### SOURCE MATERIAL
⟨

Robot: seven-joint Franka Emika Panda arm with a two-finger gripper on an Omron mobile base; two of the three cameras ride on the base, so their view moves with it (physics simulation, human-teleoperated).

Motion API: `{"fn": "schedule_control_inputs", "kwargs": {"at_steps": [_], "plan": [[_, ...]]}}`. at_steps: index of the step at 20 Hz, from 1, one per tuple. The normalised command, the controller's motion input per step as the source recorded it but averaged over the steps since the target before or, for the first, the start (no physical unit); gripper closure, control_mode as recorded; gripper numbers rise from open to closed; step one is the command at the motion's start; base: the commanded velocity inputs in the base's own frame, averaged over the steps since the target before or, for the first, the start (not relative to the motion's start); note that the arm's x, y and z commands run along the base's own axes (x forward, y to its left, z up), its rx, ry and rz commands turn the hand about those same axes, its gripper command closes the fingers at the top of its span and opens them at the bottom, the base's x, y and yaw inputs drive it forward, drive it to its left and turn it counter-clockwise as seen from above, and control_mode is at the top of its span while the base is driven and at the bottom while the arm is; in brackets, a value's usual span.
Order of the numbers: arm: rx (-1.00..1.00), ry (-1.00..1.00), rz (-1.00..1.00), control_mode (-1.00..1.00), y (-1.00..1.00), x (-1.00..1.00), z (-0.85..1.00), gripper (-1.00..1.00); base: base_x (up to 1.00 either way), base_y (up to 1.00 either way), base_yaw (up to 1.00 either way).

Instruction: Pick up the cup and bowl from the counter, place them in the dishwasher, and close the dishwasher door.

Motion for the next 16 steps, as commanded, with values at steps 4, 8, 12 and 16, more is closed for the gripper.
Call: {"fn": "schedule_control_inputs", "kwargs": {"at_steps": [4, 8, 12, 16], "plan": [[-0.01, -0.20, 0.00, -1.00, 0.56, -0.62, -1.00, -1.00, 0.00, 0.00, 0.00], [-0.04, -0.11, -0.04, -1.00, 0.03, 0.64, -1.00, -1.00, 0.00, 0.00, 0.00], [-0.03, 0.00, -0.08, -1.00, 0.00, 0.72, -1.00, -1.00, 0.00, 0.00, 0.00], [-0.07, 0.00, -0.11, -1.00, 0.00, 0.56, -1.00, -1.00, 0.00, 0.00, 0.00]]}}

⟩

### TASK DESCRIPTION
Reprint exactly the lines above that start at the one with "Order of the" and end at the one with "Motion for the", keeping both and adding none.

### WRITTEN ANSWER
Order of the numbers: arm: rx (-1.00..1.00), ry (-1.00..1.00), rz (-1.00..1.00), control_mode (-1.00..1.00), y (-1.00..1.00), x (-1.00..1.00), z (-0.85..1.00), gripper (-1.00..1.00); base: base_x (up to 1.00 either way), base_y (up to 1.00 either way), base_yaw (up to 1.00 either way).

Instruction: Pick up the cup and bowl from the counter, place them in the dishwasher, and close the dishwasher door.

Motion for the next 16 steps, as commanded, with values at steps 4, 8, 12 and 16, more is closed for the gripper.

No more output is required for the exercise.